La sig.ra Ricorrente_1 ha riassunto il giudizio insistendo nella richiesta di rimborso (limitata a € 26.346,43, previo scorporo dell'IVA inizialmente richiesta).
L'Agenzia delle Entrate si è costituita eccependo il mancato assolvimento dell'onere probatorio, ritenendo insufficiente la dichiarazione sostitutiva prodotta .
All'udienza del 21.01.2026 la causa viene posta in decisione.
MOTIVI DELLA DECISIONE
Questa Corte, in applicazione del principio di diritto enunciato dalla Suprema Corte, osserva che l'appellante ha diritto al rimborso per i seguenti motivi:
-Sulla natura del beneficio: L'agevolazione di cui alla L. 289/2002 costituisce aiuto di Stato se concessa a soggetti che svolgono attività economica.
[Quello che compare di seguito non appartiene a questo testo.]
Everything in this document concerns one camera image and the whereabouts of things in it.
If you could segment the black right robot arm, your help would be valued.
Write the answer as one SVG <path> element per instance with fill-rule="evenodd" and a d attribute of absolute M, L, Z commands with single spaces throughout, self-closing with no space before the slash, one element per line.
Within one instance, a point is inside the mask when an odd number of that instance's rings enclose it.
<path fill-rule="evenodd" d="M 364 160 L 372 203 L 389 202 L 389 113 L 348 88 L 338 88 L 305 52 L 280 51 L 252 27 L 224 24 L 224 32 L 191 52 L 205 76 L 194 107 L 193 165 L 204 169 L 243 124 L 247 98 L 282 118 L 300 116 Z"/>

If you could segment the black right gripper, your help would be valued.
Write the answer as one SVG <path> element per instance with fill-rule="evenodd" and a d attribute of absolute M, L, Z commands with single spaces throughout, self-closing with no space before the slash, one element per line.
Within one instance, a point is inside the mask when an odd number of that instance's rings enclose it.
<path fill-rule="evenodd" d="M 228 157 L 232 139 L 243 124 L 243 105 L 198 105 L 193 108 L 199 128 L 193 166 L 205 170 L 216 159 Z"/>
Dagli atti risulta che i danti causa della ricorrente svolgevano attività lavorativa e risiedevano nell'area colpita dal sisma.
-Sull'onere della prova: Secondo il dictum della Cassazione, il contribuente deve provare che l'aiuto non superi la soglia de minimis o che sia destinato a compensare i danni effettivi senza sovracompensazione.
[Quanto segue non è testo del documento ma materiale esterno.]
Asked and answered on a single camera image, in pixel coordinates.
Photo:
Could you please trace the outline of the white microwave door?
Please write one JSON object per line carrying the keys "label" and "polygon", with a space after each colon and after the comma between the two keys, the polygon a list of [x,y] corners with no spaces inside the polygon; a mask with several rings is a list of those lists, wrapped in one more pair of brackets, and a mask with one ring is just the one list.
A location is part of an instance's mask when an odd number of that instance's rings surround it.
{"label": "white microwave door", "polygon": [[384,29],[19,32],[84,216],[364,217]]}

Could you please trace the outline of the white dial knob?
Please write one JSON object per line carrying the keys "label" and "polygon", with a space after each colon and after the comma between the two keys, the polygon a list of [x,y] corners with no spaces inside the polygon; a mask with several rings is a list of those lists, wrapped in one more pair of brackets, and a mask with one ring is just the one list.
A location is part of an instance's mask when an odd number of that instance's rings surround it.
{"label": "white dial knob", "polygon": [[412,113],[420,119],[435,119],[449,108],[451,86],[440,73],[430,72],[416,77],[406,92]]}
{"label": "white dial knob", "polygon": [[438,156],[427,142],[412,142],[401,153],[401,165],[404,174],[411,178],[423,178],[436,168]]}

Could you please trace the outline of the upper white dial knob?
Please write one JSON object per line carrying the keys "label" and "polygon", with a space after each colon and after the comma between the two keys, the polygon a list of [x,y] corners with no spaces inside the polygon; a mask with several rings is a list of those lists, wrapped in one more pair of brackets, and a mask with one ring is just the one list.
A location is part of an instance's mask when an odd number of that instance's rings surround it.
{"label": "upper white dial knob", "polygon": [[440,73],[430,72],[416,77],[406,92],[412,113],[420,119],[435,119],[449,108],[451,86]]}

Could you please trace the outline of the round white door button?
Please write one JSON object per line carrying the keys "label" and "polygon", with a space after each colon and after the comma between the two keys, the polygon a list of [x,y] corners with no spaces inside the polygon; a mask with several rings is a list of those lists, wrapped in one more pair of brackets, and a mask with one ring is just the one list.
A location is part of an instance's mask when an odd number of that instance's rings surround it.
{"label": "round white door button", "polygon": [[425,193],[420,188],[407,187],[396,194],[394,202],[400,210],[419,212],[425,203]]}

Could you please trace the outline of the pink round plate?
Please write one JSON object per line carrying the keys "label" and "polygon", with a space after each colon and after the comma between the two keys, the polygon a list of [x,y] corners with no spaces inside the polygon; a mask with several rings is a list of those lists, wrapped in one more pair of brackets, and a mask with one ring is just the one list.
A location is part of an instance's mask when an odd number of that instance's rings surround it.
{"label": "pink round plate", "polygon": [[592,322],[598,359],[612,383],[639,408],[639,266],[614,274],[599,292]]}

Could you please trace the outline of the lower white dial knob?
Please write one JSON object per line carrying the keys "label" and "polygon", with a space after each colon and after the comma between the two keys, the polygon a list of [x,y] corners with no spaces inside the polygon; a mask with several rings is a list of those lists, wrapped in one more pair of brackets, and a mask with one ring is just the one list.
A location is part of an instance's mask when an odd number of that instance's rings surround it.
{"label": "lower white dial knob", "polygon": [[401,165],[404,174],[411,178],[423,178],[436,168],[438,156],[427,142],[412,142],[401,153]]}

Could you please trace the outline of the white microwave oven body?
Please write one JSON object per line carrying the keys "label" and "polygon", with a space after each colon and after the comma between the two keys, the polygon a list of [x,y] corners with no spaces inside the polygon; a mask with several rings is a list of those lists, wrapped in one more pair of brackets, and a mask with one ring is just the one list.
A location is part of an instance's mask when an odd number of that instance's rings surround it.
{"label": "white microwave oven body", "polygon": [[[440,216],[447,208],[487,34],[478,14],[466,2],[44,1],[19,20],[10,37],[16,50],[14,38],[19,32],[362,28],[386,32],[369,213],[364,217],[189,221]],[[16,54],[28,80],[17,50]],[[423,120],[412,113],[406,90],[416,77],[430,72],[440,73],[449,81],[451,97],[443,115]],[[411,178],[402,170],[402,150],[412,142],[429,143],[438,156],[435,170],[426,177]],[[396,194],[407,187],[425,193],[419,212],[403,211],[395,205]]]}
-Sulla documentazione prodotta: La ricorrente ha depositato una dichiarazione sostitutiva di atto di notorietà attestando la residenza e l'attività nel Comune di Siracusa, nonché il mancato godimento di altre agevolazioni o aiuti di Stato.
-Valutazione del limite de minimis: L'importo richiesto a rimborso (€ 26.346,43) appare ampiamente contenuto entro le soglie previste dai regolamenti UE applicabili (Reg. CE n. 1407/2013).
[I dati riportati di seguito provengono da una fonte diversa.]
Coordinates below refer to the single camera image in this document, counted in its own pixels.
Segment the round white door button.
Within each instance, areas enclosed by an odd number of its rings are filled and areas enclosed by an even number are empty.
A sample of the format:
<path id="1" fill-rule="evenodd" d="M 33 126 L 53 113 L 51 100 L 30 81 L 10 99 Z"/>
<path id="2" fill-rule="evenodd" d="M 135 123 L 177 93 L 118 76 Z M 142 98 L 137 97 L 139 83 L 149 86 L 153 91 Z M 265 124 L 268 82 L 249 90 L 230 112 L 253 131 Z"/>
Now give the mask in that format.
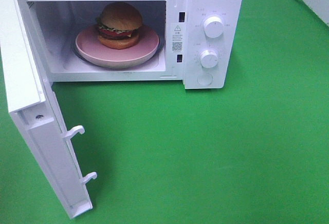
<path id="1" fill-rule="evenodd" d="M 208 86 L 213 82 L 213 76 L 209 73 L 202 74 L 197 77 L 199 85 Z"/>

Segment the burger with lettuce and tomato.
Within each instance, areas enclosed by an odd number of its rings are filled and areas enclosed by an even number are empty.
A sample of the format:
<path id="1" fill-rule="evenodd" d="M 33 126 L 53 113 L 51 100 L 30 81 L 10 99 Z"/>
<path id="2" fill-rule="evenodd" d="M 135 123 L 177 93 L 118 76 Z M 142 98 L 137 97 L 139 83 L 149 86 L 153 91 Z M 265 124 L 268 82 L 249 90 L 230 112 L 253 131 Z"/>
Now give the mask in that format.
<path id="1" fill-rule="evenodd" d="M 125 2 L 110 3 L 96 19 L 96 31 L 101 44 L 112 49 L 126 49 L 138 43 L 142 16 Z"/>

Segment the pink round plate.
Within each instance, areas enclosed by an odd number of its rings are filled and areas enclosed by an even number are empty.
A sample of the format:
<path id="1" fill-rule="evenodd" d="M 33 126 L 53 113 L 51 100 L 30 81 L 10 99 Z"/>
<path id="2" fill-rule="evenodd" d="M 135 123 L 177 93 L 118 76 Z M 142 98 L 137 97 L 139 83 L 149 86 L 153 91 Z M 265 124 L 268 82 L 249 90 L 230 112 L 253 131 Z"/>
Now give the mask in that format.
<path id="1" fill-rule="evenodd" d="M 142 26 L 137 44 L 126 49 L 112 49 L 101 44 L 94 26 L 82 30 L 75 40 L 82 58 L 98 66 L 117 69 L 135 67 L 148 61 L 156 53 L 159 43 L 159 36 L 149 26 Z"/>

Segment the lower white round knob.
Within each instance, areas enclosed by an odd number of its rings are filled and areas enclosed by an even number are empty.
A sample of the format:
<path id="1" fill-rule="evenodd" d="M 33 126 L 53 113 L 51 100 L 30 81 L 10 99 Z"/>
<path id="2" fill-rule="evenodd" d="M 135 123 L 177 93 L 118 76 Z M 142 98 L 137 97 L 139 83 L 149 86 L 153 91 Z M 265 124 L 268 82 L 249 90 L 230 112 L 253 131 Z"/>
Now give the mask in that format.
<path id="1" fill-rule="evenodd" d="M 200 63 L 203 68 L 213 68 L 218 65 L 218 52 L 213 49 L 204 50 L 200 54 Z"/>

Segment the white round knob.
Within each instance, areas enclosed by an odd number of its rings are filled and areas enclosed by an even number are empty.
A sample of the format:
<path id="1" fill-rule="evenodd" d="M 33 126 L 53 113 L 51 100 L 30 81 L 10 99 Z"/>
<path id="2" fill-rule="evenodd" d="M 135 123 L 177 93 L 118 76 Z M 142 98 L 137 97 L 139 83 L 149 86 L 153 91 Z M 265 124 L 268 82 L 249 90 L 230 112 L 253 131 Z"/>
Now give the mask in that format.
<path id="1" fill-rule="evenodd" d="M 218 65 L 218 52 L 213 49 L 204 50 L 200 54 L 200 63 L 203 68 L 213 68 Z"/>
<path id="2" fill-rule="evenodd" d="M 217 38 L 224 32 L 224 22 L 218 15 L 206 18 L 203 22 L 205 35 L 209 38 Z"/>

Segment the white microwave oven body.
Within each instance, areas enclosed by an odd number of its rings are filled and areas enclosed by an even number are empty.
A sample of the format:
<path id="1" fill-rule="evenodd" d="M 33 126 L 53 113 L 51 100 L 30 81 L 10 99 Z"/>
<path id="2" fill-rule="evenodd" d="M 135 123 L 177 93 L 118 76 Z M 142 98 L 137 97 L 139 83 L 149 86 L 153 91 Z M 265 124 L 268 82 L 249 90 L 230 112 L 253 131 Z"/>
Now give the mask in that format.
<path id="1" fill-rule="evenodd" d="M 187 89 L 224 86 L 242 0 L 26 0 L 24 24 L 36 43 L 38 64 L 50 82 L 181 80 Z M 82 61 L 71 51 L 77 34 L 94 25 L 103 8 L 127 2 L 137 8 L 143 22 L 164 38 L 164 61 L 130 68 L 105 68 Z M 224 32 L 217 38 L 205 35 L 203 22 L 218 15 Z M 200 54 L 218 52 L 218 65 L 203 68 Z M 209 73 L 213 82 L 199 85 L 197 77 Z"/>

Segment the upper white round knob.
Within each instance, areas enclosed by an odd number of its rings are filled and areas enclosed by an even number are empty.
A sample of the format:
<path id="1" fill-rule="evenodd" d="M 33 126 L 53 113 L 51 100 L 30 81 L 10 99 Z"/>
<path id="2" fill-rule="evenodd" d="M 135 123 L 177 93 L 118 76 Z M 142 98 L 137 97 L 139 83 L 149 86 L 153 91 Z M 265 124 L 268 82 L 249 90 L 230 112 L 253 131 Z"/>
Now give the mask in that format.
<path id="1" fill-rule="evenodd" d="M 224 32 L 224 22 L 218 15 L 206 18 L 203 22 L 205 35 L 209 38 L 217 38 Z"/>

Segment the glass microwave turntable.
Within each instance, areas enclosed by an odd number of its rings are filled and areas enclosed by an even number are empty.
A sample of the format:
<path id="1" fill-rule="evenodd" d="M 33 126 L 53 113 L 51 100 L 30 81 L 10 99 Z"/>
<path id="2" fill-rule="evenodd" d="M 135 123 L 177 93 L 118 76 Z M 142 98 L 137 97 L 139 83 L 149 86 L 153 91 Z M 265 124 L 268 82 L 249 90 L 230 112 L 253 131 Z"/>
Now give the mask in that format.
<path id="1" fill-rule="evenodd" d="M 148 62 L 152 62 L 152 67 L 156 67 L 160 62 L 164 61 L 162 57 L 159 56 L 160 54 L 162 54 L 163 51 L 165 51 L 165 42 L 163 40 L 164 38 L 159 39 L 159 45 L 155 54 L 148 60 Z M 89 61 L 81 53 L 79 53 L 75 41 L 72 41 L 70 48 L 71 51 L 76 55 L 76 57 L 80 58 L 82 61 L 89 63 Z"/>

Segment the green table cloth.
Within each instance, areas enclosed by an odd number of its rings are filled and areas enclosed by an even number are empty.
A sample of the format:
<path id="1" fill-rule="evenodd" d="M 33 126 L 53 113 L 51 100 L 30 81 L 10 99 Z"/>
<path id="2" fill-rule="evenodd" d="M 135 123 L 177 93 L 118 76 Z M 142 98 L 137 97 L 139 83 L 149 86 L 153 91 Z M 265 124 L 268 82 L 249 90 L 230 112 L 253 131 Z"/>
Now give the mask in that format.
<path id="1" fill-rule="evenodd" d="M 328 27 L 243 0 L 222 89 L 54 83 L 93 209 L 70 219 L 1 89 L 1 223 L 328 223 Z"/>
Considerato che la giurisprudenza di legittimità ha precisato che l'onere probatorio in sede di rinvio può essere assolto anche tenendo conto della difficoltà di reperire documentazione contabile dopo oltre dieci anni dal sisma (punto 134 Decisione UE 2015/5549), le prove offerte dalla contribuente risultano sufficienti a dimostrare la spettanza del diritto.
Le spese di lite seguono la soccombenza e sono liquidate come in dispositivo.
P.Q.M.
La Corte di Giustizia Tributaria di II grado della Sicilia sezione 19 di Palermo, conferma il diritto di Ricorrente_1
al rimborso del 90% dell'IRPEF e dell'ILOR versati per l'anno 1991, pari a €.26.346,43.
Condanna l'Agenzia delle Entrate al pagamento delle spese del giudizio della Corte di Cassazione che liquida in €. 2.700,00 e al pagamento delle spese del presente giudizio di riassunzione che liquida in
€.2.000,00, in favore dell'appellante oltre oneri ed accessori come per legge, se dovuti.
Così deciso in Palermo addì 21 gennaio 2026.